• Your goal
Find the string "this" in the records. Copy each line that has it.

[Saved entries]
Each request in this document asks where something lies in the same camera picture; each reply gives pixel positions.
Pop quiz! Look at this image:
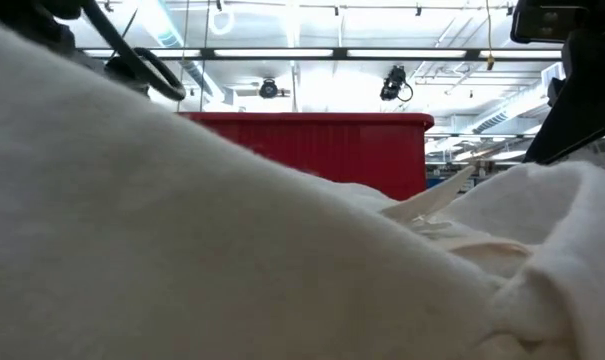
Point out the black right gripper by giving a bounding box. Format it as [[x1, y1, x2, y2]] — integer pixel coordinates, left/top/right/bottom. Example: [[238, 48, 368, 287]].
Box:
[[510, 0, 605, 166]]

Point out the white shirt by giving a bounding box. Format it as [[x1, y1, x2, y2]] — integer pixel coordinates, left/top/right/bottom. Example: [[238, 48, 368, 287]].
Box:
[[0, 19, 605, 360]]

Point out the red plastic laundry basket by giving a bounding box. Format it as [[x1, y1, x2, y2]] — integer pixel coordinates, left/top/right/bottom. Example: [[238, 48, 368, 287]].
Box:
[[178, 111, 436, 202]]

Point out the blue storage bin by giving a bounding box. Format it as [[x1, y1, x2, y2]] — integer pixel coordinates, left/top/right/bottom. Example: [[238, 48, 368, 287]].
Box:
[[425, 177, 466, 190]]

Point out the black overhead light bar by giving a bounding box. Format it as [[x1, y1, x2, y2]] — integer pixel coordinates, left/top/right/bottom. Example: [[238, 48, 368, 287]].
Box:
[[79, 46, 564, 63]]

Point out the black round ceiling fixture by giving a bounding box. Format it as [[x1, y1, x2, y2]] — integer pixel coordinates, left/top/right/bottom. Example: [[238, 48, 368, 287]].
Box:
[[258, 77, 281, 100]]

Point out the yellow hanging cable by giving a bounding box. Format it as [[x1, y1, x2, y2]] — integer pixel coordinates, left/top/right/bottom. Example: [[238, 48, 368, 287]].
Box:
[[484, 0, 497, 72]]

• Reply
Each request in this document asks where something lies in the same camera picture; each reply gives pixel positions.
Pop quiz! Look at this image:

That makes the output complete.